Columnar database in 2 mns

see also this article what is columnar database?

Comparison on simple JOIn

Let’s compare the same join query on a row database (PostgreSQL) vs a columnar database (BigQuery) and explain the difference in execution plans.

Example Schema

Two tables:

customers (customer_id, name, city)
orders    (order_id, customer_id, amount)

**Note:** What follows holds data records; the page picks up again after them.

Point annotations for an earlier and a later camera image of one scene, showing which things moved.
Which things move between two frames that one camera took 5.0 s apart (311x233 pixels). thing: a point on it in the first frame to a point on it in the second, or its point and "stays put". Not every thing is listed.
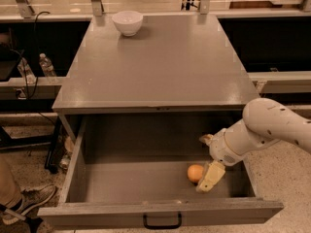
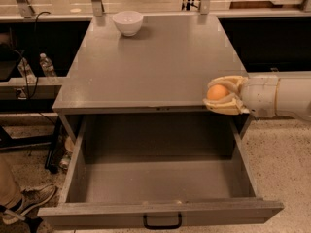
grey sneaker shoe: [29, 200] stays put
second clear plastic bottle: [26, 72] stays put
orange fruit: [194, 172] to [217, 92]
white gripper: [221, 149] to [259, 95]
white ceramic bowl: [127, 21] stays put
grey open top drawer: [132, 169] stays put

We want total money spent per customer:

SELECT c.name, SUM(o.amount) AS total_spent
FROM customers c
JOIN orders o
  ON c.customer_id = o.customer_id
GROUP BY c.name;

In PostgreSQL (Row-oriented)

How it executes:

Uses indexes on customer_id if they exist.
Reads rows directly since each row is stored together.
Joins using nested loop or hash join, depending on table size.

Execution behavior:

Fetch row from customers → Lookup matching rows in orders using index → Aggregate

✔️ Fast when few customers or selective index filters.
✔️ Great for OLTP queries hitting a few rows at a time.
❌ Slower when tables become very large (millions+) → needs scaling.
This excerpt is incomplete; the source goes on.